Насими знал какое действие возымеют слова "в программе Фазла нет оружия" на этих людей, на этих скитальцев, которые живы были единой мечтой о возвращении на родину, в добытое с оружием в руках Царство справедливости с центром в Тебризе. Но он по длительном и мучительном размышлении понял всю тщетность этих надежд, непоправимые бедствия, в которые они ввергнут Караван единства, понял и то, что Фазл, обещая им Царство справедливости еще при жизни, сам в это не верил.
- Не изумляйтесь, мюриды! Выслушайте мое толкование, - сказал он. - Война, к которой призывает раис Юсиф, уводит вас от истины. Не сам ли Фазл изрек: "Восстание наше внутри человека"? Остановитесь, вглядитесь в себя: способны ли вы убивать и проливать кровь? И явись сейчас перед вами Див - тиран и изверг, то разве вы поднимете на него руку? Нет, вы победите его не силой оружия, а силой слова Хакка!

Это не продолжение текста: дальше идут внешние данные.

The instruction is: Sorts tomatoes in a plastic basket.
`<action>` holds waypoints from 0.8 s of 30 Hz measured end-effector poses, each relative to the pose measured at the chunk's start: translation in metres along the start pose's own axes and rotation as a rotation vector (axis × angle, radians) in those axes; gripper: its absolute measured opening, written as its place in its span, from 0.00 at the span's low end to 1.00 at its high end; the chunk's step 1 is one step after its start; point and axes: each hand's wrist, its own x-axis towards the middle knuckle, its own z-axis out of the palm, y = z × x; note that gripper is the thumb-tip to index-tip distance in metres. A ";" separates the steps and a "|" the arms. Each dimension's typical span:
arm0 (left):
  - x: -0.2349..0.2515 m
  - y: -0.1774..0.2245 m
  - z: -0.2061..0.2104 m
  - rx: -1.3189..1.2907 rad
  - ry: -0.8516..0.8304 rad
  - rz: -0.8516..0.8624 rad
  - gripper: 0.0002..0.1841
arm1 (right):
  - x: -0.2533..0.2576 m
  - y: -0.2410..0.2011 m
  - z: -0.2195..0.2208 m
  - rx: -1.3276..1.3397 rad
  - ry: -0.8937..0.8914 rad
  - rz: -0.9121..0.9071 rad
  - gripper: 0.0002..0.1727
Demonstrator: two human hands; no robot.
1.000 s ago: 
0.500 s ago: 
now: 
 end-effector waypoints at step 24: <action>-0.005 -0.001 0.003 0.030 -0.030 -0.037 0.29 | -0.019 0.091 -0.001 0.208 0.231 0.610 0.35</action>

Такими я вижу вас, мюриды, такими вас знаю. И если сами вы возбуждены до такой степени, что не способны заглянуть в себя, то оглянитесь на путь, вами пройденный, на все этапы вашего образования и приобщения к великому учению. Слыхали ли вы на первом этапе обучения хоть слово против Корана и шариата? Говорили ли вам о том, что Мухаммед двадцать три года проливал кровь и арабов, и иных народов? Мы толковали вам Коран, вкладывая мысли Фазла в уста пророка и восхваляли его. И только освоив новое толкование Корана и "Джавиданнамэ", вы осознали, что истины, высказываемые от имени Мухаммеда, по сути были открыты и поведаны нам Фазлом. Не раскрывая своей тайны, он от имени ложного пророка поведал нам свою правду и тем уничтожил ложь. Стало быть, тайна Хакка необходима, и лицо его до поры сокрыто от нас множеством завес, срывая которые он постепенно открывает нам свое подлинное лицо. Я сорвал последнюю завесу, и вот вам истинное лицо Хакка, читайте - в нем нет ей слова о войне и оружии. Рыцари символического меча, узревшие в лице Фазла лик Иисуса, странствуя по свету, завоевывают сердца человеческой заповедью "не убий". Вдумайтесь: почему Фазл покинул Ширван, отлучил от дел Юсифа, расценил сход и призыв к самопожертвованию как нарушение воли Хакка? Потому что обнаружил в вас решимость вооружиться и вступить в войну.
Насими высоко поднял руку с символическим деревянным мечом и увидел, как Юсиф, опершись на двух дюжих мюридов, собирается, как это у него было в привычке, взобраться на плечи им; в позах как Юсифа, так и окружавших его людей ясно прочитывалась стойкая воля к оружию и войне. Сознавая, что он, как всегда, поторопился, начав дело спасения судьбы каравана и возвращения его на истинный путь здесь и сейчас, а не так, как предписывал ему Фазл в Руме, в резиденции анкарского суфия гаджи Байрама Вели, Насими тем не менее не видел возможности откладывать и ждать, ибо, если сейчас он со всею решительностью не отвратит этих людей навсегда от оружия и не восстановит веру в священный символ, не найдется уже силы, способной сломить решимость к войне. Фазл после поражения в споре со своими халифами на берегу Куры, так же как и там, устанет от бесплодных пререканий и поторопится тайно уйти и сдачей в плен отвратить беду. И наглец, которого мовлана Таджэддин велел с позором стащить с высокого минбара, воспользовавшись отчаянием наследницы духа, почти потерявшей рассудок, заставит объявить День Фазла.